Mohammad Nizamuddin Ahmed (born c. 1960) was an admiral in the Bangladesh Navy and the former Chief of Naval Staff. He previously served as the Director of Coast Guard Operations and commander of Chittagong Naval Command (COMCHIT). He also served in Naval Headquarters as Director of Personnel Services and Secretary to the Chief of Naval Staff. Inter Service Public Relations Directorate (ISPR) announced Ahmed's nomination to succeed Admiral Farid Habib. Ahmed began serving as the 15th Chief of Naval Staff on 27 January 2016.

Biography

Early life
Nizam was born in Madaripur, Dhaka in 1960. His father, Late M.A Rashid, was a teacher and his mother late Fazilatunnesa Rashid was a housewife. He spent his childhood in Madaripur, where he attended local schools.

Education
He attended Madaripur United Islamia Government High School, where he obtained first division with four letters in 1976. He later attended Madaripur Government Nazimuddin College. After joining  the Navy, he graduated from Marshal Tito NAval Academy in Yugoslavia. He also obtained degree in Inter Forces Staff Course from France, United States and Canada. Admiral Nizam visited a wide range of countries in the world. He can fluently speak and write in French, and Serbo-Croatian language.

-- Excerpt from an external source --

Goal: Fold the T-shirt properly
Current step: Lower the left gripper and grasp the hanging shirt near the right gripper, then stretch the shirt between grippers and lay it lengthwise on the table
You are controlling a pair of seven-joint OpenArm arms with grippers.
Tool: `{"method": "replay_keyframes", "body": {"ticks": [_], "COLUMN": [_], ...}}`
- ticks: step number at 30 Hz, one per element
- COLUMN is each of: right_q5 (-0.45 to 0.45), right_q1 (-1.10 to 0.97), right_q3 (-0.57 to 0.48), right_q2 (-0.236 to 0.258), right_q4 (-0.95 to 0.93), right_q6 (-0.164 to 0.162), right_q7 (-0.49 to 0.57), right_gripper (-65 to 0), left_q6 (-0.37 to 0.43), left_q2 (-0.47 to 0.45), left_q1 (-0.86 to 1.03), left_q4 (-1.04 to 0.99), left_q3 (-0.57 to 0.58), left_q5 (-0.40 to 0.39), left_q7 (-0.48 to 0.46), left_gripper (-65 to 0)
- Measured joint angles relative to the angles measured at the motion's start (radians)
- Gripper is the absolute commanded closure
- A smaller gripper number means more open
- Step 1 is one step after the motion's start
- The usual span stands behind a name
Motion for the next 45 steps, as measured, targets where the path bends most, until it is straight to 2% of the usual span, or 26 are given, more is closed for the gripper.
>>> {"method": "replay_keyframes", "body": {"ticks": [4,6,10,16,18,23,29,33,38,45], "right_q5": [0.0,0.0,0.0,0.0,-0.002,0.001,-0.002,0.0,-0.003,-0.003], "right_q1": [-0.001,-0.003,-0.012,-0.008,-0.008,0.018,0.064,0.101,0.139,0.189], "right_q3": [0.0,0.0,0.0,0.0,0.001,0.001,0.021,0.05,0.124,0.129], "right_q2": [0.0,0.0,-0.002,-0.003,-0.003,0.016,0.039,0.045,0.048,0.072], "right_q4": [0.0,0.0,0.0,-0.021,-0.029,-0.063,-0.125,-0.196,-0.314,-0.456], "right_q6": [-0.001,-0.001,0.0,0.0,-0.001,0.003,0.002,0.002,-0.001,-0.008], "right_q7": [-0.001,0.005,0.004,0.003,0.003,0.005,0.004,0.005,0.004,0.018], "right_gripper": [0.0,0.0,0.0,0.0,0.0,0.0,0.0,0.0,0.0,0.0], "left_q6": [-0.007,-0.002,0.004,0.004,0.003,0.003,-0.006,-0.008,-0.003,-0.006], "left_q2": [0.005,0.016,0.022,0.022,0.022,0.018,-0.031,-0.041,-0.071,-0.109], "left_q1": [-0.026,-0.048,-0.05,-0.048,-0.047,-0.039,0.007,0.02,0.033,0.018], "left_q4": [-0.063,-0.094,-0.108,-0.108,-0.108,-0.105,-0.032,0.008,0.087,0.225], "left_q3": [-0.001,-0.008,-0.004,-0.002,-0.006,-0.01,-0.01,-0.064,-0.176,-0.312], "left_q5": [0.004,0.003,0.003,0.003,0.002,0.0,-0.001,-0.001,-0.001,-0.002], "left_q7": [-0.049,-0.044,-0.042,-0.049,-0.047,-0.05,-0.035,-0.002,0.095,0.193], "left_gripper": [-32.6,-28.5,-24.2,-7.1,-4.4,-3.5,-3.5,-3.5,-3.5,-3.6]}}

Admiral Nizam also completed NDC at the National Defence College, Mirpur.

Military service
Admiral Nizam joined Bangladesh Navy on 30 January 1979 and was commissioned on 1 August 1981. During long career span, Ahmed served in the Naval Headquarter as Director of Personnel Services and Secretary to the Chief of Naval Staff. As specialist, he also served as the Instructor of TAS School as well as in Bangladesh Naval Academy. He was the Director of Operations at Bangladesh Coast Guard Headquarters. Admiral Nizam also got the responsibility of selecting the officers of Armed Forces while holding the appointment of Deputy President of ISSB. Admiral Nizam Commanded Torpedo boats, Minesweepers, Gun boats and various Patrol Craft. He had the proud privilege of commanding all the three Ex-RN frigates. He also commanded various bases and subsequently took over the command of the biggest area of Bangladesh Navy at Chittagong. He served more than two years as Area Commander and earned the commendation from the Chief of Naval Staff. He participated in the peacekeeping mission in Ivory Coast during the time of tense situation as Military Observer.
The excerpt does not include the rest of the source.